# Stacking....



## arcane (Sep 18, 2007)

I start early with free stacking for treats --then gradually working up to stacking on lead...I always make this fun with puppies and don't push the envelope...i have a full wall mirror in my dog room and this helps a great deal for getting it "right" good luck


----------



## Ash (Sep 11, 2007)

We start here at 6 to 8 weeks stacking, free stacking, moving on leash. By the time they are 12 to 14 weeks they little pros.


----------



## Pointgold (Jun 6, 2007)

Mine are being stacked at 5 wks on the table for bits of cheese. We are working on free baiting by 7 wks, and moving on the lead at 8. This is all made to be really fun. They get to "play" in my handling class starting at 8-10 weeks. They love it. What's NOT to like about looking cute, wagging your tail, and getting something really yummy like liver yuck: - which I do not hold against my dogs for loving)


----------



## Ljilly28 (Jan 22, 2008)

I would love to hear more about ways to make this fun for a baby!


----------



## sterregold (Dec 9, 2009)

SHORT sessions!
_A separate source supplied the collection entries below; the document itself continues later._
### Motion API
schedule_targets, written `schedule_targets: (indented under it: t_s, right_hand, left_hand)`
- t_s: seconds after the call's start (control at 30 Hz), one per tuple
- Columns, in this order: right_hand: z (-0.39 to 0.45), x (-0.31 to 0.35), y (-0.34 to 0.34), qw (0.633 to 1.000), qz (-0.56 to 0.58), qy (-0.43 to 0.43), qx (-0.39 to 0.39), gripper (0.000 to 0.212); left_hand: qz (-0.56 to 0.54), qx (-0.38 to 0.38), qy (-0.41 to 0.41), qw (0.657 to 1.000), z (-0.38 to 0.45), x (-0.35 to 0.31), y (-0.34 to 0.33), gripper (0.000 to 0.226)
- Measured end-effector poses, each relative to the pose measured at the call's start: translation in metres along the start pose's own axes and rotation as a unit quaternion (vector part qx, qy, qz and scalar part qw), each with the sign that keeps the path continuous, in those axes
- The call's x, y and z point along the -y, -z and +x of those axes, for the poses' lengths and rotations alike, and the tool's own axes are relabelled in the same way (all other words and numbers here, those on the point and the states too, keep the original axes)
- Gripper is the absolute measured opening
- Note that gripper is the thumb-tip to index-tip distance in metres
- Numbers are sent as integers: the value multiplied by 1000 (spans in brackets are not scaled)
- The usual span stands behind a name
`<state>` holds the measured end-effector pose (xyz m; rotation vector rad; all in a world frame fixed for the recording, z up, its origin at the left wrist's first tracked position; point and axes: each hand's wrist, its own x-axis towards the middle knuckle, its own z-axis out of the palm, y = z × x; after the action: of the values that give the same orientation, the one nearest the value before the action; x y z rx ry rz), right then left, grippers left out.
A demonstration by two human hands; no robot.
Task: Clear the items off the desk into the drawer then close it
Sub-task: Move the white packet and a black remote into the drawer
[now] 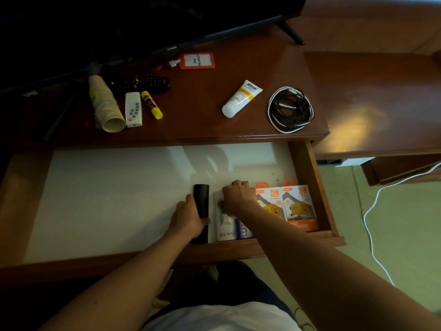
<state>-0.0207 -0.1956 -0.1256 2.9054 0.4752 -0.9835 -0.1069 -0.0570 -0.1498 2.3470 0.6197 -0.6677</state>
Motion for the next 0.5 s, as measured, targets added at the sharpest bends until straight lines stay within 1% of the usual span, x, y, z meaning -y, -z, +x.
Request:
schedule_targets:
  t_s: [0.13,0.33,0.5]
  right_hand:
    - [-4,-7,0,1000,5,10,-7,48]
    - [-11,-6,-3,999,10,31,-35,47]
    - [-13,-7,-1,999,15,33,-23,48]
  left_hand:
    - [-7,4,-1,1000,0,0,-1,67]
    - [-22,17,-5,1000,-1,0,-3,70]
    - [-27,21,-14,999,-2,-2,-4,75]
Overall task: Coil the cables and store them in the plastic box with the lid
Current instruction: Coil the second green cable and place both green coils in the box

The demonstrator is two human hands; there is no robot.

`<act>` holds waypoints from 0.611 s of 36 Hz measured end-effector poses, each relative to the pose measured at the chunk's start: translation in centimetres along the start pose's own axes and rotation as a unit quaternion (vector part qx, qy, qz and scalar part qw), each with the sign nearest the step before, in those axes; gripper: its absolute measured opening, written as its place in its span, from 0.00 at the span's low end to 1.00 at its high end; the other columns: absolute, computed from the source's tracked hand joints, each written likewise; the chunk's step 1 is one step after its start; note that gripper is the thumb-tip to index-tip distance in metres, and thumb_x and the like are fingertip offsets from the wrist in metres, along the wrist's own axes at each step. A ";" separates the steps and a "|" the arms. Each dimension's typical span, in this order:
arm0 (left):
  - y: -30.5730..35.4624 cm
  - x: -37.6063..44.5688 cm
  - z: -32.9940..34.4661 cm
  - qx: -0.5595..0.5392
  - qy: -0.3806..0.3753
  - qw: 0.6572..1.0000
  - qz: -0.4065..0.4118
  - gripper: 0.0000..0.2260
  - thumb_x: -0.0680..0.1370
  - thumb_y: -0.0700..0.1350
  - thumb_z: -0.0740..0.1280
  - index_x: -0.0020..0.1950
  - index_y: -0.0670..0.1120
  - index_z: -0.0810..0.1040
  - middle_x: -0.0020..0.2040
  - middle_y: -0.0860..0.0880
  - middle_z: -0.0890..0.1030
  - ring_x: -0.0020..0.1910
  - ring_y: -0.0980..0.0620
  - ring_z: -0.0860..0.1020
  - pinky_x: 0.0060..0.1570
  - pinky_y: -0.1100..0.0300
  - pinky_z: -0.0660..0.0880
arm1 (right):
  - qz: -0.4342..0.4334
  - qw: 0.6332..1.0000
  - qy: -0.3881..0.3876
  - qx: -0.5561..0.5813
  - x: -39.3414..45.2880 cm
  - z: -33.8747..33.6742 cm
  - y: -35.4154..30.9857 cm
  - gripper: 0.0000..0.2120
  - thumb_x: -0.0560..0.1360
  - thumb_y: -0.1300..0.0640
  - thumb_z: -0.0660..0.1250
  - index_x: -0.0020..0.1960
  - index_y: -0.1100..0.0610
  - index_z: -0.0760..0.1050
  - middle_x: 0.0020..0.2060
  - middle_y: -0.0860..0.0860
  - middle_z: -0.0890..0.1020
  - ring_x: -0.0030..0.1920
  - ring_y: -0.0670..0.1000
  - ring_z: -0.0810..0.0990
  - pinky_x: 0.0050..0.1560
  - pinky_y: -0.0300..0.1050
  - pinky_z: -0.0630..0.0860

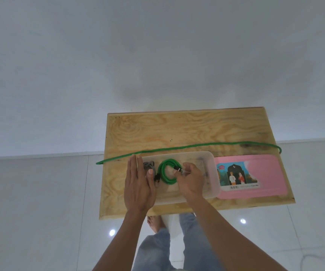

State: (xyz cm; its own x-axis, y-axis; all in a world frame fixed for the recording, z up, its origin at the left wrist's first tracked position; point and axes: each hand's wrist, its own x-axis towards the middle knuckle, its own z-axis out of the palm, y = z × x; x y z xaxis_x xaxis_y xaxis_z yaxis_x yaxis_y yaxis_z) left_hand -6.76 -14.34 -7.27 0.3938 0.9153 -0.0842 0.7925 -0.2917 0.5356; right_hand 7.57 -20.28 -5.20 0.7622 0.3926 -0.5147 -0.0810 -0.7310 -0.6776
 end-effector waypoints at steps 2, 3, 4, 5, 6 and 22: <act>0.2 0.0 -0.2 -0.001 -0.003 1.000 -0.003 0.29 0.84 0.56 0.45 0.80 0.41 0.56 0.81 0.44 0.56 0.81 0.48 0.51 0.78 0.52 0.54 | 0.001 1.000 -0.005 -0.002 -0.5 -0.7 -0.3 0.22 0.72 0.55 0.75 0.64 0.56 0.77 0.57 0.51 0.82 0.56 0.52 0.80 0.58 0.44 0.75; 0.3 0.0 -0.3 0.002 -0.005 1.000 -0.003 0.29 0.84 0.56 0.46 0.80 0.41 0.56 0.81 0.43 0.56 0.81 0.47 0.52 0.78 0.51 0.55 | 0.000 1.000 -0.005 -0.001 -0.8 -1.1 -0.5 0.22 0.72 0.55 0.75 0.65 0.55 0.76 0.58 0.51 0.82 0.57 0.51 0.80 0.58 0.44 0.75; 0.3 0.0 -0.5 0.006 -0.006 1.000 -0.004 0.29 0.84 0.56 0.46 0.80 0.41 0.57 0.81 0.43 0.57 0.81 0.46 0.53 0.78 0.50 0.56 | -0.005 1.000 -0.006 -0.002 -1.0 -1.5 -0.7 0.22 0.73 0.54 0.74 0.66 0.54 0.75 0.59 0.51 0.81 0.57 0.51 0.80 0.57 0.44 0.75; 0.4 0.0 -0.6 0.010 -0.008 1.000 -0.006 0.29 0.83 0.56 0.45 0.80 0.41 0.57 0.81 0.43 0.57 0.81 0.46 0.54 0.77 0.47 0.58 | -0.009 1.000 -0.008 -0.005 -1.3 -2.0 -0.9 0.23 0.73 0.54 0.74 0.66 0.54 0.75 0.60 0.50 0.81 0.58 0.51 0.79 0.56 0.42 0.74; 0.5 0.0 -0.8 0.011 -0.011 1.000 -0.010 0.29 0.83 0.56 0.45 0.80 0.41 0.58 0.81 0.43 0.58 0.80 0.46 0.54 0.77 0.45 0.59 | -0.011 1.000 -0.010 -0.003 -1.5 -2.6 -1.1 0.22 0.74 0.54 0.73 0.67 0.54 0.74 0.60 0.50 0.81 0.59 0.50 0.79 0.54 0.40 0.72; 8.2 9.1 -3.4 0.041 -0.044 0.997 0.055 0.15 0.82 0.47 0.62 0.66 0.43 0.79 0.63 0.42 0.81 0.63 0.40 0.76 0.65 0.44 0.70 | -0.153 0.986 0.041 -0.059 6.8 -14.2 -6.1 0.07 0.75 0.63 0.68 0.51 0.59 0.83 0.39 0.47 0.81 0.37 0.45 0.77 0.41 0.30 0.68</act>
State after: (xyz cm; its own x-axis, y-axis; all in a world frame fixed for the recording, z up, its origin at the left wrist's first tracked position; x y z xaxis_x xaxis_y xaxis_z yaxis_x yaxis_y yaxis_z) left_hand 1.76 -7.42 -0.82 0.5162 0.8500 -0.1045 0.7768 -0.4134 0.4751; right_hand 22.32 -21.04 2.91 0.7886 0.5622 -0.2489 0.2322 -0.6472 -0.7261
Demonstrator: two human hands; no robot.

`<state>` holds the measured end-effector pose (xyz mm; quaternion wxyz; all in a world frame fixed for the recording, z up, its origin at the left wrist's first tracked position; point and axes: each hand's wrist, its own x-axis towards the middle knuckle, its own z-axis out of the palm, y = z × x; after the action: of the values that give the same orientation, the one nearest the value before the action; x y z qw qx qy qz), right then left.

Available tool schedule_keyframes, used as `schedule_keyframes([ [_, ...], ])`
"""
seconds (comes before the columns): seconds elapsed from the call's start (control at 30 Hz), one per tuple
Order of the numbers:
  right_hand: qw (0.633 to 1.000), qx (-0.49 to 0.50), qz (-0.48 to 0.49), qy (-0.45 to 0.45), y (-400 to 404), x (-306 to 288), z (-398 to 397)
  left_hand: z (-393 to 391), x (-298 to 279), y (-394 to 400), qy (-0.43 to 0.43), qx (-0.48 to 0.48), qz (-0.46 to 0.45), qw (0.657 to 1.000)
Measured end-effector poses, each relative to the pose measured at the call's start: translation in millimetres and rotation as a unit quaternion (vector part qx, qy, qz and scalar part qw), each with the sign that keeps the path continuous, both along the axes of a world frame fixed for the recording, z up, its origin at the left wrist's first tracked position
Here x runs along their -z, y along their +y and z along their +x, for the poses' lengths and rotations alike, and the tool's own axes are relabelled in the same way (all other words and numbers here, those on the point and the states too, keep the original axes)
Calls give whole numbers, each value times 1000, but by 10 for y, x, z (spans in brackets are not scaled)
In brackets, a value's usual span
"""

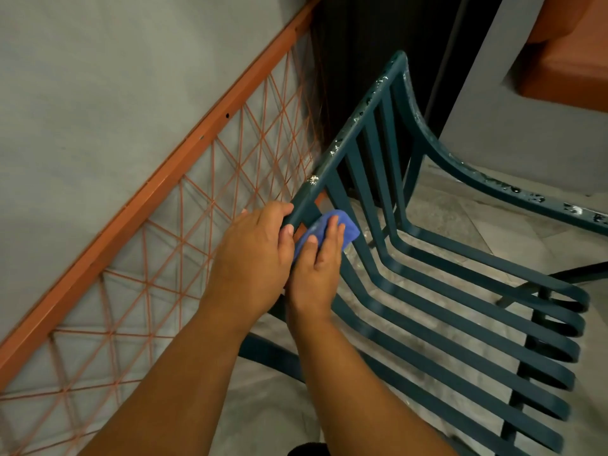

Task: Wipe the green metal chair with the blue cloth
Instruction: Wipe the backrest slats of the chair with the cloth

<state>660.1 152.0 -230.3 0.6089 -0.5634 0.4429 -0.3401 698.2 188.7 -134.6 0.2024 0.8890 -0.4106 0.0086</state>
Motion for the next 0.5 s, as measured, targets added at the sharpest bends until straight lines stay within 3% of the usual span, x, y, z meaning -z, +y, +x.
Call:
schedule_keyframes([
  [0.07,1000,14,-3,-12,-46,223,-60,0,0,8,0,0,-1,1000],
  [0.2,983,34,173,59,-244,790,-174,2,10,2,-2,-2,-3,1000],
  [0.33,906,67,404,103,-531,1277,-371,12,26,4,-2,-3,-5,1000],
  [0.4,892,40,432,126,-685,1337,-450,11,31,2,-3,-3,-7,1000],
  [0.5,899,56,414,133,-749,1189,-362,26,23,-10,-5,-2,-9,1000],
])
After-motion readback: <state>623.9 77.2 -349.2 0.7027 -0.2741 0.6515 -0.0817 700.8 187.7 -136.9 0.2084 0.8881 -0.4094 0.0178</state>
Lots of rewards and chaining to develop those behaviours. I use "Beep, beep" to back up and "step" to step forward so if pup takes even one step at first it gets a reward, and then "watch" when they are standing nicely and they soon learn that that means to stay the way you are and look at me. Pretty soon they start offering up the behaviours when they see the treats go in the pocket


----------



## hvgoldens4 (Nov 25, 2009)

Making it fun is essential for babies. When they are little, they are sponges and just absorb everything. We just work for a few minutes at a time and lots of praise and treats in between. I use silly voices and just make a game out of it.


----------



## Terri70 (Nov 2, 2005)

Do you think it's too late to start these stacking techniques with Samson at 9 wks? I don't want to show him but I do want him to learn to stack. Any advice would be greatly appreciated.


----------



## Megora (Jun 7, 2010)

Well.... Bertie was learning how to stand for grooming from that point onward. Then to stand stay for obedience. And only recently (when he was 13 months old) to officially stack.


----------